J Am Aging Assoc. 2002 Jul;25(3):119-22. doi: 10.1007/s11357-002-0010-3.
The single gene mutation of Ames dwarf mice increases their maximum longevity by around 40% but the mechanism(s) responsible for this effect remain to be identified. This animal model thus offers a unique possibility of testing the mitochondrial theory of aging. In this investigation, oxidative damage to mitochondrial DNA (mtDNA) was measured for the first time in dwarf and wild type mice of both sexes. In the brain, 8-oxo,7,8-dihydro-2'-deoxyguanosine (8-oxodG) in mtDNA was significantly lower in dwarfs than in their controls both in males (by 32%) and in females (by 36%). The heart of male dwarfs also showed significantly lower mtDNA 8-oxodG levels (30% decrease) than the heart of male wild type mice, whereas no differences were found in the heart of females. The results, taken together, indicate that the single gene mutation of Ames dwarfs lowers oxidative damage to mtDNA especially in the brain, an organ of utmost relevance for aging. Together with the previous evidence for relatively lower level of oxidative damage to mtDNA in both long-lived and caloric restricted animals, these findings suggest that lowering of oxidative damage to mtDNA is a common mechanism of life extension in these three different mammalian models.

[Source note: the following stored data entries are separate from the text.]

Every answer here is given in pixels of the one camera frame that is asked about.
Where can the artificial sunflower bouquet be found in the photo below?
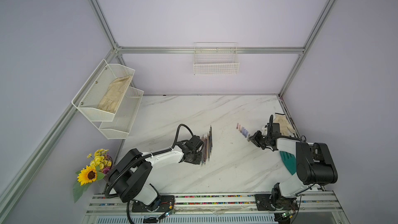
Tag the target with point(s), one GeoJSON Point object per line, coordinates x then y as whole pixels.
{"type": "Point", "coordinates": [100, 164]}

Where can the white mesh wall shelf upper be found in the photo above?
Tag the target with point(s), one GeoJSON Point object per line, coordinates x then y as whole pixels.
{"type": "Point", "coordinates": [101, 96]}

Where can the green rubber work glove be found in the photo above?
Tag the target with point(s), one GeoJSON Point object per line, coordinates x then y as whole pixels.
{"type": "Point", "coordinates": [289, 161]}

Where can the red pencil with clear cap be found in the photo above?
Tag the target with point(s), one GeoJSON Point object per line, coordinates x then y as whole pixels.
{"type": "Point", "coordinates": [204, 152]}

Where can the white mesh wall shelf lower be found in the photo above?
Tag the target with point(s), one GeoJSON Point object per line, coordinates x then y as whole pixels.
{"type": "Point", "coordinates": [125, 116]}

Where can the white mesh wall shelf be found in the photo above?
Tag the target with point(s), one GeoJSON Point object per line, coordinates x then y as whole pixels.
{"type": "Point", "coordinates": [101, 96]}
{"type": "Point", "coordinates": [125, 116]}

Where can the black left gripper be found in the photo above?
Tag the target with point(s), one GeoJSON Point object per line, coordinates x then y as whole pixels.
{"type": "Point", "coordinates": [198, 160]}

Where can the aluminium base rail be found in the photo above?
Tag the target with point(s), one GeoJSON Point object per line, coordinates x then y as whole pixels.
{"type": "Point", "coordinates": [320, 207]}

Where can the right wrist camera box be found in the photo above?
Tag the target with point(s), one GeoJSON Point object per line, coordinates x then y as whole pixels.
{"type": "Point", "coordinates": [266, 130]}

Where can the cream knitted work glove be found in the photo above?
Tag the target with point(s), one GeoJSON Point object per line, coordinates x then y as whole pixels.
{"type": "Point", "coordinates": [286, 128]}

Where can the cream glove in shelf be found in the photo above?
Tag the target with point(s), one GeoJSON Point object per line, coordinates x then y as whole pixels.
{"type": "Point", "coordinates": [114, 94]}

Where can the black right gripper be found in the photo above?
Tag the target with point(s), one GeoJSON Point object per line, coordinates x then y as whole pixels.
{"type": "Point", "coordinates": [254, 139]}

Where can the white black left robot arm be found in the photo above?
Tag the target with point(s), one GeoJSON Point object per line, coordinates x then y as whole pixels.
{"type": "Point", "coordinates": [128, 179]}

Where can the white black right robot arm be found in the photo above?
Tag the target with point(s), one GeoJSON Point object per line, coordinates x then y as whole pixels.
{"type": "Point", "coordinates": [313, 166]}

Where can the white wire wall basket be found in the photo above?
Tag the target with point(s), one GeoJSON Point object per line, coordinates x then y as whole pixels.
{"type": "Point", "coordinates": [215, 58]}

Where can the aluminium frame profile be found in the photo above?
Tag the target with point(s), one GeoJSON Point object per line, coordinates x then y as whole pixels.
{"type": "Point", "coordinates": [25, 176]}

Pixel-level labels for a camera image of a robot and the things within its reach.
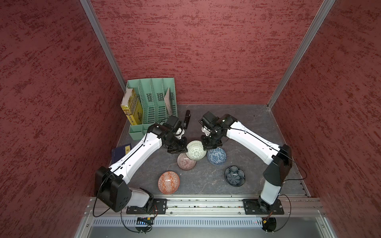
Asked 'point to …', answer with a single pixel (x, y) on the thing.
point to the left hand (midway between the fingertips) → (185, 153)
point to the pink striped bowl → (184, 163)
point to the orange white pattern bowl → (168, 182)
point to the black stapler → (187, 119)
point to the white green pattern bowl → (195, 150)
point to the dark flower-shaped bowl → (234, 176)
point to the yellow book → (132, 107)
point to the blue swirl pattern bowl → (217, 156)
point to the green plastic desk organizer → (151, 93)
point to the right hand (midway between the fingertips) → (205, 151)
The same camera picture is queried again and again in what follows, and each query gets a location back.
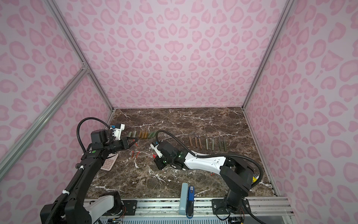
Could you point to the green pen short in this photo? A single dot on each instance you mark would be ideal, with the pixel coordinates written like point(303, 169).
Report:
point(224, 145)

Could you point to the aluminium diagonal frame bar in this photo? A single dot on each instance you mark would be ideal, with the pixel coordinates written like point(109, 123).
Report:
point(18, 149)

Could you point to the aluminium frame corner post left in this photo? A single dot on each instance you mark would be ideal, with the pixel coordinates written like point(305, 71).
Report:
point(60, 20)

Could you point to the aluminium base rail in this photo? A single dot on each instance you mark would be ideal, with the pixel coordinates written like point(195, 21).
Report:
point(251, 210)

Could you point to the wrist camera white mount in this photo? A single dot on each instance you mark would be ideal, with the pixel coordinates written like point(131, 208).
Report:
point(116, 131)
point(155, 148)

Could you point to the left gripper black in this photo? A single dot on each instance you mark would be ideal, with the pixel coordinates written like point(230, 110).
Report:
point(125, 143)

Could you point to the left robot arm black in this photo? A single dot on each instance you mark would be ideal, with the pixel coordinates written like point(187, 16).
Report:
point(69, 207)

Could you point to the pink calculator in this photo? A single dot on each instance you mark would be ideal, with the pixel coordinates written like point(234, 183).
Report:
point(109, 162)

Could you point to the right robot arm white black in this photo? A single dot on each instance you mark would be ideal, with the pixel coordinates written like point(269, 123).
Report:
point(240, 173)

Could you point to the blue grey camera mount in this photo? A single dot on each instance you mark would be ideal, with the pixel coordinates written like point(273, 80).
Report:
point(187, 201)

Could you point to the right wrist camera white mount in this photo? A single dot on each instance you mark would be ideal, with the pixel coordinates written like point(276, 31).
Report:
point(155, 148)

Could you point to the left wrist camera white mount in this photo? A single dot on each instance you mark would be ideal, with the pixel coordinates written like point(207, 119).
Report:
point(116, 131)

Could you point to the aluminium frame corner post right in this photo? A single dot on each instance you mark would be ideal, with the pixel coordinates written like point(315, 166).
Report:
point(283, 19)

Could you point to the aluminium frame corner post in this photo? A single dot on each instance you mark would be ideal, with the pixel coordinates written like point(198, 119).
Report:
point(283, 19)
point(60, 20)

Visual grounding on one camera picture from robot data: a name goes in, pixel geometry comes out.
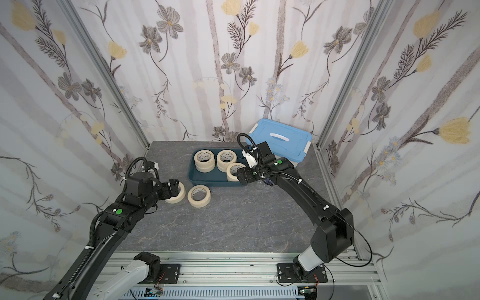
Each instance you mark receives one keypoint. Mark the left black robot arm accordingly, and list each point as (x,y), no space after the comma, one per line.
(109,228)

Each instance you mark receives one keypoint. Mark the cream masking tape roll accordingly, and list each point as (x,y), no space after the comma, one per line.
(179,197)
(224,159)
(204,160)
(232,172)
(199,196)

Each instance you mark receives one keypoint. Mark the small circuit board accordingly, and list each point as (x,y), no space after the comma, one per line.
(151,292)

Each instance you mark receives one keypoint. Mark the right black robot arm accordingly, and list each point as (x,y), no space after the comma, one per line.
(335,229)

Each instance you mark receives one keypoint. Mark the lower cream tape roll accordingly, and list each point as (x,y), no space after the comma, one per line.
(202,170)

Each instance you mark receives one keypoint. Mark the teal plastic storage tray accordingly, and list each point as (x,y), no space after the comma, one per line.
(215,178)

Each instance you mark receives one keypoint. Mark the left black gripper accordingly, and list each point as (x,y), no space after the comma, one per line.
(167,194)

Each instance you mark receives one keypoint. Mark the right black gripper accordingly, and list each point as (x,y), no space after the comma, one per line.
(244,175)

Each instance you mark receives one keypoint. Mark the blue lidded storage box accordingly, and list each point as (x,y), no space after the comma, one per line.
(283,140)

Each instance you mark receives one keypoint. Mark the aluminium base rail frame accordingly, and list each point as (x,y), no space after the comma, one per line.
(235,276)

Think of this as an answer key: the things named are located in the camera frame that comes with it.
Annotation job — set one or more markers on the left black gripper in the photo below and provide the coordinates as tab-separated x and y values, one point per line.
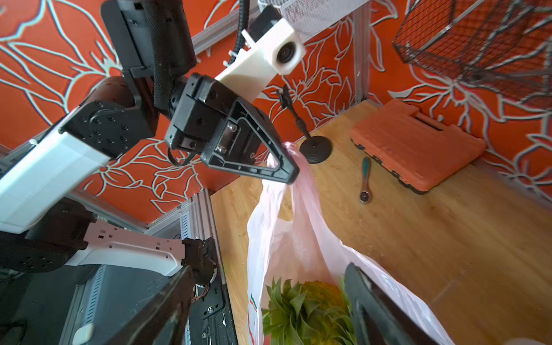
227	132

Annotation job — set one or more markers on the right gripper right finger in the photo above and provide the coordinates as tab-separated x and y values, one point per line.
375	318

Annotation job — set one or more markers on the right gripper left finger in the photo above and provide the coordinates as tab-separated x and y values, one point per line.
170	305

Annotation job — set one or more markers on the yellow pineapple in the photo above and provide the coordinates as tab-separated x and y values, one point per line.
313	312

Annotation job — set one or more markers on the pink plastic bag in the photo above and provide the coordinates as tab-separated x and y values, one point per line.
290	240

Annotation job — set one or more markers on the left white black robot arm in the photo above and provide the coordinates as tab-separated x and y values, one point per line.
41	228

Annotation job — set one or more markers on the left black round stand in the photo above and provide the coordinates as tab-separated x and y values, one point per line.
316	149

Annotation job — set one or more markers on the orange tool case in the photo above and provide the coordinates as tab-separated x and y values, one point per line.
416	149

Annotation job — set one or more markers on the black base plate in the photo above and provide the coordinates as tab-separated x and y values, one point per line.
211	320

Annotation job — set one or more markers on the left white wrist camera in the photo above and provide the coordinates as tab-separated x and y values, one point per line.
267	47

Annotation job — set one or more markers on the green handled screwdriver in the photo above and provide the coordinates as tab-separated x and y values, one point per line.
365	193

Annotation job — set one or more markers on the black wire wall basket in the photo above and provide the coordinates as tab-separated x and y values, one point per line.
500	46

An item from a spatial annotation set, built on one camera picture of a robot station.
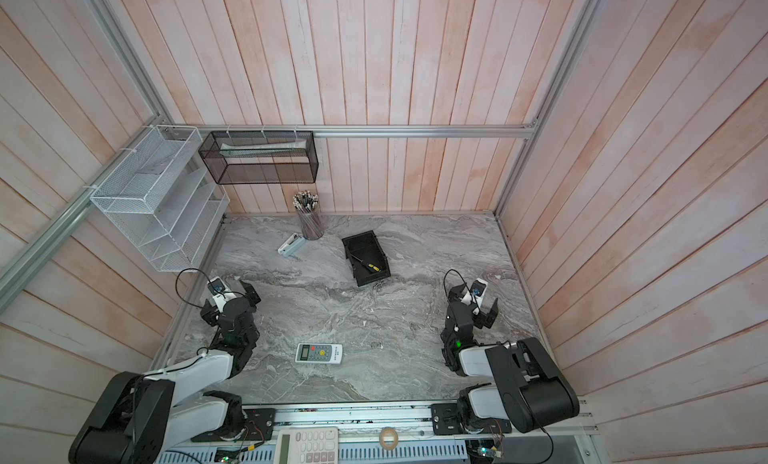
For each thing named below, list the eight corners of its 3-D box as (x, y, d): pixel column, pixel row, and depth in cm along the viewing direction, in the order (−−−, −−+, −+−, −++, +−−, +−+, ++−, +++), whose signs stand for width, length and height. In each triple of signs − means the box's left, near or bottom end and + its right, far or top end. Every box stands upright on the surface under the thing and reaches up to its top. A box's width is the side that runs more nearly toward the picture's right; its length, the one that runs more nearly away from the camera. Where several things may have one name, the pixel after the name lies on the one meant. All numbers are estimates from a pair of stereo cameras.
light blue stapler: (280, 253, 111) (278, 248, 108) (296, 237, 116) (294, 232, 113) (288, 258, 109) (286, 253, 107) (304, 242, 114) (303, 236, 112)
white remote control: (294, 363, 85) (292, 360, 83) (297, 346, 88) (296, 343, 86) (341, 363, 85) (341, 360, 83) (343, 346, 88) (342, 343, 86)
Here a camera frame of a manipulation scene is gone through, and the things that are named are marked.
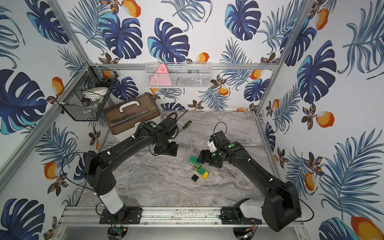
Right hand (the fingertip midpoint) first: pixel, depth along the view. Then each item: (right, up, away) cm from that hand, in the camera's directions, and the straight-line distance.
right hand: (203, 161), depth 80 cm
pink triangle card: (-25, +46, +8) cm, 53 cm away
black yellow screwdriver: (-8, +22, +30) cm, 38 cm away
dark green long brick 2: (-1, -6, +4) cm, 7 cm away
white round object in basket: (-57, +36, -1) cm, 68 cm away
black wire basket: (-67, +28, +2) cm, 73 cm away
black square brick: (-5, -11, +5) cm, 13 cm away
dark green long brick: (-5, +1, 0) cm, 5 cm away
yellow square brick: (+1, -9, +5) cm, 11 cm away
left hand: (-17, +5, 0) cm, 18 cm away
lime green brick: (-4, -4, +2) cm, 6 cm away
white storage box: (-47, +23, +8) cm, 53 cm away
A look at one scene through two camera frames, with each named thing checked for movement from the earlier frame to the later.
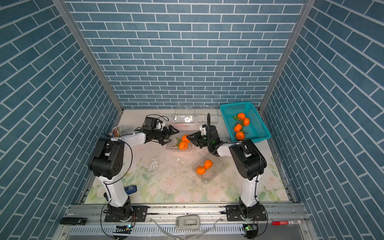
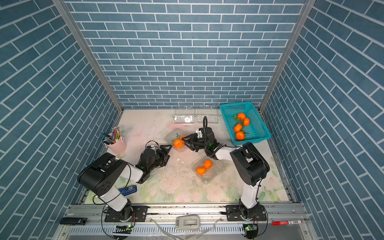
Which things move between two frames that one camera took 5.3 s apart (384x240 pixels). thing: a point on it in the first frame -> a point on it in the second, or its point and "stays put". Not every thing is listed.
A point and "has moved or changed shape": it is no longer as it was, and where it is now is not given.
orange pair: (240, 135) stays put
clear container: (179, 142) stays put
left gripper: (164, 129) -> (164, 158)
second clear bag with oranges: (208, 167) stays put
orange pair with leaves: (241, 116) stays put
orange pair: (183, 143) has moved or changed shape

艾姆斯侏儒小鼠的单基因突变使其最大寿命延长了约40%,但其产生这种效应的机制仍有待确定。因此,这种动物模型为检验衰老的线粒体理论提供了独特的可能性。在本研究中,首次对雌雄侏儒小鼠和野生型小鼠的线粒体DNA(mtDNA)氧化损伤进行了测量。在大脑中,侏儒小鼠mtDNA中的8-氧代-7,8-二氢-2'-脱氧鸟苷(8-氧代脱氧鸟苷,8-oxodG)在雄性(降低32%)和雌性(降低36%)中均显著低于其对照组。雄性侏儒小鼠心脏中的mtDNA 8-氧代脱氧鸟苷水平也显著低于雄性野生型小鼠心脏(降低30%),而雌性心脏中未发现差异。综合这些结果表明,艾姆斯侏儒小鼠的单基因突变降低了mtDNA的氧化损伤,尤其是在大脑中,大脑是与衰老密切相关的器官。结合先前关于长寿和热量限制动物中mtDNA氧化损伤水平相对较低的证据,这些发现表明降低mtDNA的氧化损伤是这三种不同哺乳动物模型中延长寿命的共同机制。